• [Task requirements]:
Give a verbatim copy of the lines below, minus the pictures.

• [Information shown]:

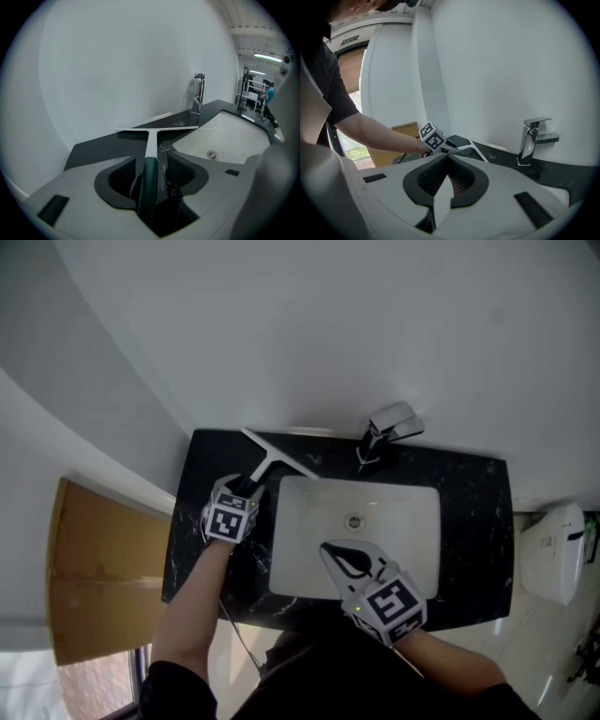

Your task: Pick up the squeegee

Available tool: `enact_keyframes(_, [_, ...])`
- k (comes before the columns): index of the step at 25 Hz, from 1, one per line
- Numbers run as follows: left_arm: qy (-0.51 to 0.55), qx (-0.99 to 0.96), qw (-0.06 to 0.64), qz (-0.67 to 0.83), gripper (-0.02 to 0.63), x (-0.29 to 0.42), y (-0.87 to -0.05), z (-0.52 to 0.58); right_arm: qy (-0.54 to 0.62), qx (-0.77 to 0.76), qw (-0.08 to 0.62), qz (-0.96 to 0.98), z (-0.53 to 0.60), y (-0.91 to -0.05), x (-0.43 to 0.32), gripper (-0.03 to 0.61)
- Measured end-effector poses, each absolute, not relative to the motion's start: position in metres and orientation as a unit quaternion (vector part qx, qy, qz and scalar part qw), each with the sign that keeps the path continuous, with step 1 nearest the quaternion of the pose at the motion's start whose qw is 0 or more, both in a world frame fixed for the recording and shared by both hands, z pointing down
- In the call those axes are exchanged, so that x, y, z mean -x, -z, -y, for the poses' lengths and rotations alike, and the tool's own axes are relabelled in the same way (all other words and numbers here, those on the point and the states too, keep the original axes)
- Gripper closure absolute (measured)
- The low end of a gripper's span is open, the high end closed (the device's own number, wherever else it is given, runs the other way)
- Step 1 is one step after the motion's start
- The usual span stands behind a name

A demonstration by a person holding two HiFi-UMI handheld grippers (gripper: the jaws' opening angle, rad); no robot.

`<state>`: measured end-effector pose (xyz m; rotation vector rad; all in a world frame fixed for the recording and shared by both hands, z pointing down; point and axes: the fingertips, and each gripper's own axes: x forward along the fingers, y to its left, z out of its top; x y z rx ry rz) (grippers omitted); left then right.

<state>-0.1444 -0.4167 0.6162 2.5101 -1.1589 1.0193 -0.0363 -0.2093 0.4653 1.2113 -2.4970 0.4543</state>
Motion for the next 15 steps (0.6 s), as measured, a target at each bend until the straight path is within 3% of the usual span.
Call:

• [Answer to the problem]:
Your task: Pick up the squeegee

Available tool: `enact_keyframes(_, [_, ...])`
- k (comes before the columns): index of the step at 25 Hz, from 1, one per line
- Numbers run as follows: left_arm: qy (-0.51 to 0.55), qx (-0.99 to 0.96), qw (-0.06 to 0.64), qz (-0.67 to 0.83), gripper (-0.02 to 0.63), x (-0.29 to 0.42), y (-0.87 to -0.05), z (-0.52 to 0.58); right_arm: qy (-0.54 to 0.62), qx (-0.77 to 0.76), qw (-0.08 to 0.62), qz (-0.96 to 0.98), z (-0.53 to 0.60), y (-0.91 to -0.05), x (-0.43 to 0.32), gripper (-0.03 to 0.61)
- Measured end-effector poses, each absolute, not relative to the motion's start: position in metres and orientation as a unit quaternion (vector part qx, qy, qz and scalar part qw), each with the sign that keeps the path continuous, with step 1 nearest the quaternion of the pose at the motion's start whose qw is 0 or more, both in a world frame fixed for the recording and shared by both hands, z pointing down
- In the call those axes are exchanged, so that x, y, z mean -x, -z, -y, for the poses' lengths and rotations alike, and the tool's own axes are relabelled in the same way (all other words and numbers here, those on the point and the states too, keep the original axes)
- Gripper closure absolute (measured)
- The low end of a gripper's span is open, the high end closed (the device's own number, wherever else it is given, runs the other way)
- Step 1 is one step after the motion's start
- The usual span stands behind a name

A demonstration by a person holding two HiFi-UMI handheld grippers (gripper: the jaws' opening angle, rad); no robot.

`<state>`: measured end-effector pose (xyz m; rotation vector rad; all in a world frame fixed for the recording and shared by both hands, z pointing down; point and axes: the fingertips, and each gripper's own axes: x forward along the fingers, y to its left, z out of its top; x y z rx ry rz) (grippers omitted); left then right.

<state>-0.1444 -0.4167 0.6162 2.5101 -1.1589 1.0193 -0.0363 -0.2093 0.4653 1.2113 -2.4970 0.4543</state>
Motion for the next 15 steps (0.6 s), as measured, a target at each bend until the straight path is within 3% of the usual span.
Call:

This output requires nothing further.